WHAT IS NEEDED: If a line contains "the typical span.", it is the last one to write out; begin with the first line of the records and copy each exactly.

Saved entries:
_ _ _

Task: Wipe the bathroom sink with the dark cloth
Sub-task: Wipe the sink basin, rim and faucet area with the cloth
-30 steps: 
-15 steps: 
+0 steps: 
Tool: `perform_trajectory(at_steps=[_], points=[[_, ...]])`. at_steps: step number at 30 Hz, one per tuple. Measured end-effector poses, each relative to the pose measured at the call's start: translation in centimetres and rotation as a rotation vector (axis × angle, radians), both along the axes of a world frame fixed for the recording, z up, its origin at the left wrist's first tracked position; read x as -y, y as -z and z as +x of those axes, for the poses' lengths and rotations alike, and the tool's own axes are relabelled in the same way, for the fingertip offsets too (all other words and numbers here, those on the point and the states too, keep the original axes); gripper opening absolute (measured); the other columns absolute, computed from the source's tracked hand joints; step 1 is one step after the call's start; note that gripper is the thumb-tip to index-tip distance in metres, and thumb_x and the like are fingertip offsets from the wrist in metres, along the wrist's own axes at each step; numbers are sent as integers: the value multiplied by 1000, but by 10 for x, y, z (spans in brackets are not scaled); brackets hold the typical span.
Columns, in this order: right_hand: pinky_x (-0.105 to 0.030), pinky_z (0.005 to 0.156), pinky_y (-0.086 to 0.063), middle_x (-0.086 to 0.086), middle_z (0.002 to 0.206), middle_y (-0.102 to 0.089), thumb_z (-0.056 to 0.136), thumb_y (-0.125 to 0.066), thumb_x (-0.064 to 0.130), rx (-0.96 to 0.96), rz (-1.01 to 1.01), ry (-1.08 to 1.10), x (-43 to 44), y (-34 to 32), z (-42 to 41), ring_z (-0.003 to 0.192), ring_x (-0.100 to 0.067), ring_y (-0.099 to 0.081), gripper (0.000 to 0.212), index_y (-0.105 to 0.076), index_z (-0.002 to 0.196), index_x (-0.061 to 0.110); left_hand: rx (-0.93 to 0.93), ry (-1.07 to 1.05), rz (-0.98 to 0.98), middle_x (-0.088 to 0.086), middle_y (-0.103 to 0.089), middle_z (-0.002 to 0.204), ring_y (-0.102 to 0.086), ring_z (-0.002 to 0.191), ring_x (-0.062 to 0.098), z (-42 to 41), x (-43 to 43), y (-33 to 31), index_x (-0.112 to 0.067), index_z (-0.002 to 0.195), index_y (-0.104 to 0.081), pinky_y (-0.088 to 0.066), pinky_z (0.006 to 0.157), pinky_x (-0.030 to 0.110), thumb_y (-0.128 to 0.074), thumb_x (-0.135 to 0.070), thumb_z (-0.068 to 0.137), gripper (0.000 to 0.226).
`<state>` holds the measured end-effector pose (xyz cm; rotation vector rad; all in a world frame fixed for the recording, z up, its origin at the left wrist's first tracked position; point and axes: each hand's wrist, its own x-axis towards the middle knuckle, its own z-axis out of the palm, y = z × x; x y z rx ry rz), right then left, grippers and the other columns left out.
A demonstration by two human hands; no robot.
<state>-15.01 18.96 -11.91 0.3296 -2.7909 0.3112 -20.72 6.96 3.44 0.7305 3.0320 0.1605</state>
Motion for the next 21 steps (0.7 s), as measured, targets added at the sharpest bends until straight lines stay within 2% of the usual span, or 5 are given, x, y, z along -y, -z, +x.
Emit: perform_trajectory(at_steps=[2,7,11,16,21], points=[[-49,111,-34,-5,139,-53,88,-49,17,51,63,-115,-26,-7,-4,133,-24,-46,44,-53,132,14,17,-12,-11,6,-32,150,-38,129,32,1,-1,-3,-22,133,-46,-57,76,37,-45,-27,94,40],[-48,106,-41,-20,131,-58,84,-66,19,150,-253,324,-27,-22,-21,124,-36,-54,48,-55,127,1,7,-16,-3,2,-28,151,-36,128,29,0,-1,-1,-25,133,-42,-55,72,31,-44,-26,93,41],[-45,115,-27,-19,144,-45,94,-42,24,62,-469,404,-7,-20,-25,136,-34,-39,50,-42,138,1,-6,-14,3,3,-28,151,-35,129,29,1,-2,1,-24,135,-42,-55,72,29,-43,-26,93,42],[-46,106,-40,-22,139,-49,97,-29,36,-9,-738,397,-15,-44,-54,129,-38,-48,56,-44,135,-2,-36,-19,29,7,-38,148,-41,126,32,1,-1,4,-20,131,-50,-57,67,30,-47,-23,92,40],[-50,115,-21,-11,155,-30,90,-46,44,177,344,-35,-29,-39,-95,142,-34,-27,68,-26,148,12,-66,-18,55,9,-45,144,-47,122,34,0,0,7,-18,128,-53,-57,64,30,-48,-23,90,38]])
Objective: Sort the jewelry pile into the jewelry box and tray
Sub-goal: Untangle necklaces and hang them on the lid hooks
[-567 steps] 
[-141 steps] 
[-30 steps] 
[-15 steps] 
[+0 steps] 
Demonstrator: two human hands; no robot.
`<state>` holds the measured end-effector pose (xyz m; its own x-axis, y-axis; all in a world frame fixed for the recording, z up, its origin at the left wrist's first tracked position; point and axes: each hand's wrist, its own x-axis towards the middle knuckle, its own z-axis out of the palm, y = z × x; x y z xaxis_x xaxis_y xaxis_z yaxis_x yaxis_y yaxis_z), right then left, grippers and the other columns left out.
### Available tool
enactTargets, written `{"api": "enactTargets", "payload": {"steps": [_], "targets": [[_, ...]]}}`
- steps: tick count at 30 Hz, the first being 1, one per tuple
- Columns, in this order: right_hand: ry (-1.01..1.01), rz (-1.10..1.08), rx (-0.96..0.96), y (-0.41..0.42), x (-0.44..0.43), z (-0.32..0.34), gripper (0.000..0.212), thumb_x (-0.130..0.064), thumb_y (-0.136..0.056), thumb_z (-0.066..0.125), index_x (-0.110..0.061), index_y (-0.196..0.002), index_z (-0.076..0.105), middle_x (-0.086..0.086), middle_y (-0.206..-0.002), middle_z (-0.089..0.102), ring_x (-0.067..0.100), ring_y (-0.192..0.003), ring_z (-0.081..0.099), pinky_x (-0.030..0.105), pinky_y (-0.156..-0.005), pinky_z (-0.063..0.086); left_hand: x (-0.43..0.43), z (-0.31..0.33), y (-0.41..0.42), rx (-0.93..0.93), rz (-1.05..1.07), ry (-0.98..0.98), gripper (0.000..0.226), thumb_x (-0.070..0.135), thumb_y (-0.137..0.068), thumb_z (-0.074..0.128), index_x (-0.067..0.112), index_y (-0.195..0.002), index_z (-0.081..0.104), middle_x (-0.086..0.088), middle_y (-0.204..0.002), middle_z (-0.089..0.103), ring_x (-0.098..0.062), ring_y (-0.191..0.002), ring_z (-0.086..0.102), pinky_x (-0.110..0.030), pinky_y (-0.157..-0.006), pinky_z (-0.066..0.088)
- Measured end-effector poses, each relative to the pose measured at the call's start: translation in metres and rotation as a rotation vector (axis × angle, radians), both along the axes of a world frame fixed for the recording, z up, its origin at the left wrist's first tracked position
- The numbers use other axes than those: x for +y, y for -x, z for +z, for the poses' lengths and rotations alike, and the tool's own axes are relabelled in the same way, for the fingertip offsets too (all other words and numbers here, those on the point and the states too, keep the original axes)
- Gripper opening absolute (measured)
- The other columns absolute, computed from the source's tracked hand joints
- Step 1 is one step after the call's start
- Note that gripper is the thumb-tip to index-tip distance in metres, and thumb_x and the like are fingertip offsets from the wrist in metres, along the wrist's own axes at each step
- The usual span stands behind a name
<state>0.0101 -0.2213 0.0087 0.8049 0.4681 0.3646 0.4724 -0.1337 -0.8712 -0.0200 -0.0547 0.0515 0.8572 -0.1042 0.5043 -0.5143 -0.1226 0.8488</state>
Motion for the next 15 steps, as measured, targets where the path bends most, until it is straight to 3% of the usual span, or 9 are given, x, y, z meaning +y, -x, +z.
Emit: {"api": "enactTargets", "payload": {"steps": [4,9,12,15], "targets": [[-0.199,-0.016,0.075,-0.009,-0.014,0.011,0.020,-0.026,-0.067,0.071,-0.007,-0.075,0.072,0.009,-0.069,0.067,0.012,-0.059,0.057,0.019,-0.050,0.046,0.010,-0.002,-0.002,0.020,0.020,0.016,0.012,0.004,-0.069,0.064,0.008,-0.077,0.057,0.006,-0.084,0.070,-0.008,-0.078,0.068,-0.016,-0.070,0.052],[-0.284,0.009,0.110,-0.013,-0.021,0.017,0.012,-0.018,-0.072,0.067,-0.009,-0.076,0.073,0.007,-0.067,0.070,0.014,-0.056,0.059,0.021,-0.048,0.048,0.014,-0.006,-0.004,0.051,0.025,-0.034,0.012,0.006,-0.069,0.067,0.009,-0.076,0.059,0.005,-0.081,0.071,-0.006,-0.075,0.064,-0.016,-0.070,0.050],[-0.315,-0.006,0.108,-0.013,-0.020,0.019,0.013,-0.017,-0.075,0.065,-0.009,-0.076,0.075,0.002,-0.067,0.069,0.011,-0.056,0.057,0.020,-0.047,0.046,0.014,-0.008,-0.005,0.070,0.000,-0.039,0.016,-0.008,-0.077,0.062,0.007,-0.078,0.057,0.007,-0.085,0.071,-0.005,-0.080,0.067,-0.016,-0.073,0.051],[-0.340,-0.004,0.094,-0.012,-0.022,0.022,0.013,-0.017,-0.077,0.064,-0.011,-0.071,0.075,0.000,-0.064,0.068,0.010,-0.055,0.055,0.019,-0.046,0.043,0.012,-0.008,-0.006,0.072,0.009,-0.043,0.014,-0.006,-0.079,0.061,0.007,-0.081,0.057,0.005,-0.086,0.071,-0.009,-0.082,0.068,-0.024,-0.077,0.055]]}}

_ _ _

ANSWER TO THIS EXERCISE:
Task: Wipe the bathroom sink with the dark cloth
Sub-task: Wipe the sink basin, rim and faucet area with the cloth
-30 steps: 
-15 steps: 
+0 steps: 
Tool: `perform_trajectory(at_steps=[_], points=[[_, ...]])`. at_steps: step number at 30 Hz, one per tuple. Measured end-effector poses, each relative to the pose measured at the call's start: translation in centimetres and rotation as a rotation vector (axis × angle, radians), both along the axes of a world frame fixed for the recording, z up, its origin at the left wrist's first tracked position; read x as -y, y as -z and z as +x of those axes, for the poses' lengths and rotations alike, and the tool's own axes are relabelled in the same way, for the fingertip offsets too (all other words and numbers here, those on the point and the states too, keep the original axes); gripper opening absolute (measured); the other columns absolute, computed from the source's tracked hand joints; step 1 is one step after the call's start; note that gripper is the thumb-tip to index-tip distance in metres, and thumb_x and the like are fingertip offsets from the wrist in metres, along the wrist's own axes at each step; numbers are sent as integers: the value multiplied by 1000, but by 10 for x, y, z (spans in brackets are not scaled); brackets hold the typical span.

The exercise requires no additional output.